No muy lejos de Kibera y en el centro de la ciudad se encuentran desperdigados y abandonados a su suerte los llamados “chicos de la calle o niños del pegamento”, fuera de estadísticas legales, se calcula que hay más de 60.000 por sus calles . Algunos de ellos están acogidos en la Congregación de los Misioneros de Guadalupe, otros cuantos el padre Franco Cellana intenta abrirles camino e incluso alimentarles dos o tres noches a la semana con cosas tan elementales como, te con leche, huevo duro y un paquete de patatas fritas .El resto de los chavales deambulan por las calles y marcan sus territorios sobreviviendo como pueden, cogiendo cartones y chatarras que malvenden por el mínimo de dinero.
Esta es la otra cara de una ciudad donde se habla de riqueza y de pobreza con la mayor naturalidad del mundo.

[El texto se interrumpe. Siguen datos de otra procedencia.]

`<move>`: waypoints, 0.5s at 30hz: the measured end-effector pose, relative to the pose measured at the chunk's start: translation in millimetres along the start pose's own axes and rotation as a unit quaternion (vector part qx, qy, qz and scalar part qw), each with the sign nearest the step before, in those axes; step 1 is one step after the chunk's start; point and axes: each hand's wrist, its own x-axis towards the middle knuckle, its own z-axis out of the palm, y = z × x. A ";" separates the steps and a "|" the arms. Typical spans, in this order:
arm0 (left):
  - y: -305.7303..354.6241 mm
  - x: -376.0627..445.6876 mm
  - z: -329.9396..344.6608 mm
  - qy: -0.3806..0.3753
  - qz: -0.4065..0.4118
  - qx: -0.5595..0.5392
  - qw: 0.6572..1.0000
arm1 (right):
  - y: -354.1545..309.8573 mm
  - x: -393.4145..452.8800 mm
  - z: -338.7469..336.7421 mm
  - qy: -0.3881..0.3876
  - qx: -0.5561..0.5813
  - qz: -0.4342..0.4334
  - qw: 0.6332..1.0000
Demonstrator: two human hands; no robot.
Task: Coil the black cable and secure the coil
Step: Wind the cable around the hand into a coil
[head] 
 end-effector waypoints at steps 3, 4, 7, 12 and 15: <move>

La ministra de Sanidad del gobierno de Kenya dijo que “Nuestro limite es el cielo, pero está en el infierno”.
No siempre los viajes sirven para tener placeres, también sirven para tomar conciencia de la otra cara de la sociedad.
Es posible que con este artículo en este medio podamos haber sensibilizado al lector, contando como se desenvuelven en la vida diaria miles de personas estancadas en la miseria y en donde “Manos Unidas” apoya diferentes proyectos intentando mejorar sus condiciones de vida a través de la ayuda de las personas o entidades generosas que secundan a esta organización no gubernamental y que han conseguido el pasado año ayudar a llevar a cabo 720 proyectos en 60 países.
Me gustaría pensar que lo visto y vivido ha sido una película irreal , pero en este caso la realidad ha superado la ficción .Lo más triste es que sin ayuda, esta dura película de la vida no tendrá feliz final, ni tendrá tan siquiera final.
Recomendaciones finales para viajar a Nairobi:
Vacunarse adecuadamente siguiendo las normas del servicio territorial de Sanidad en la comunidad correspondiente, algunas vacunas como la de la fiebre amarilla sólo se ponen en Madrid y en las capitales de las comunidades de nuestro país. El resto y con receta médica se puede suministras en cualquier ciudad.
Mucha precaución a la hora de filmar y tomar fotografías .Solicitar autorización y dejar una propina por el detalle es lo conveniente.